Владыка мой Господи, на Тебя я возлагаю свое спасение и целиком вверяю себя самого только Тебе одному. Будь же моим Богом, будь моим Спасителем, будь же, Господи, Сам перед Собою всегдашним ходатаем за меня. Боже мой, надежа моя, спаси меня, введи меня в Царство Твое, ибо я Твое создание!

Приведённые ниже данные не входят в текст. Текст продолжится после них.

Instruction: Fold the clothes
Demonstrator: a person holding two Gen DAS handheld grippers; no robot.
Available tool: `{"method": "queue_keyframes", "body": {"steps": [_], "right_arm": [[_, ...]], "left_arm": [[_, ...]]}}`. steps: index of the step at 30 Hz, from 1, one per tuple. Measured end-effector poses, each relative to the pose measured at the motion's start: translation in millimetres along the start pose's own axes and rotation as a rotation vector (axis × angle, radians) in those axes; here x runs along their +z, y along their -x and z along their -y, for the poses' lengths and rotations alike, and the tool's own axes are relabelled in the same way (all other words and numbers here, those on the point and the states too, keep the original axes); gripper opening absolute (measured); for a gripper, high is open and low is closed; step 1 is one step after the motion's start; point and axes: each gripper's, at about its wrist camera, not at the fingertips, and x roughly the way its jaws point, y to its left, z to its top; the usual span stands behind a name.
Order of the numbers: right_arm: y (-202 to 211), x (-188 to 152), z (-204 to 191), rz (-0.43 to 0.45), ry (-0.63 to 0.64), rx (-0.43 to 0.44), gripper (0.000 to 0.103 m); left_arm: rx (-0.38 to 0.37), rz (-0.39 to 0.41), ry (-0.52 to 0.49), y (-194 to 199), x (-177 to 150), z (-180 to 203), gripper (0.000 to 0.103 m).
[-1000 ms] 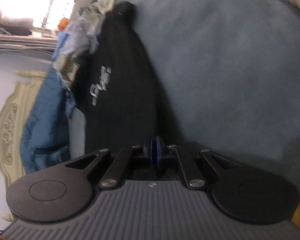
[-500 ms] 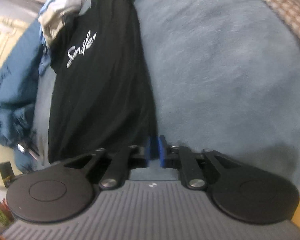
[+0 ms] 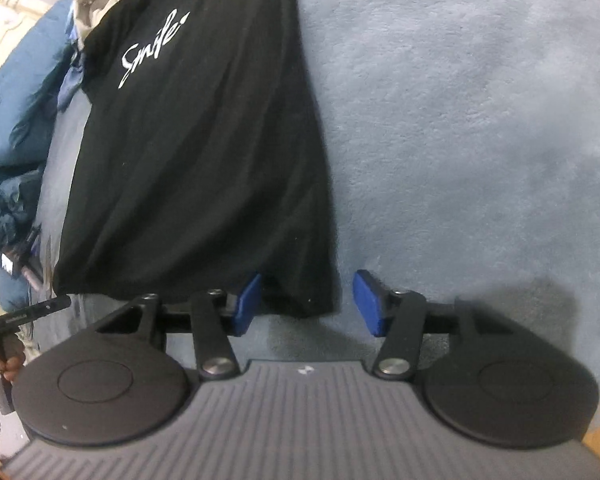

§ 4. [Великий пост в деревне]
Снова о своем детстве. Не могу умолчать о том, как на мою детскую душу долго, неотразимо действовал Великий пост, проводимый жизнью наших козинцев. Вот наступает первый день первой недели Великого поста. Радостная тишина. Только в голове твоей проносятся яркие картины дикой Маслены[13]. В эти минуты носятся такие странные, но уже известные образы, как в дни разгульной Маслены длинная вереница тянется запряженных коней в санки с дугами, разукрашенными полотенцами, лентами, соломенными перевязками. Все они тянутся по зимней дороге, избитой глубокими ухабами, в санках находятся молодые и старые люди обоего пола, одни из них сидят смирно, спокойно, только между собою посмеиваются, другие, наоборот, скачут, танцуют, размахивают руками, кричат, свистят, шумят и т. д.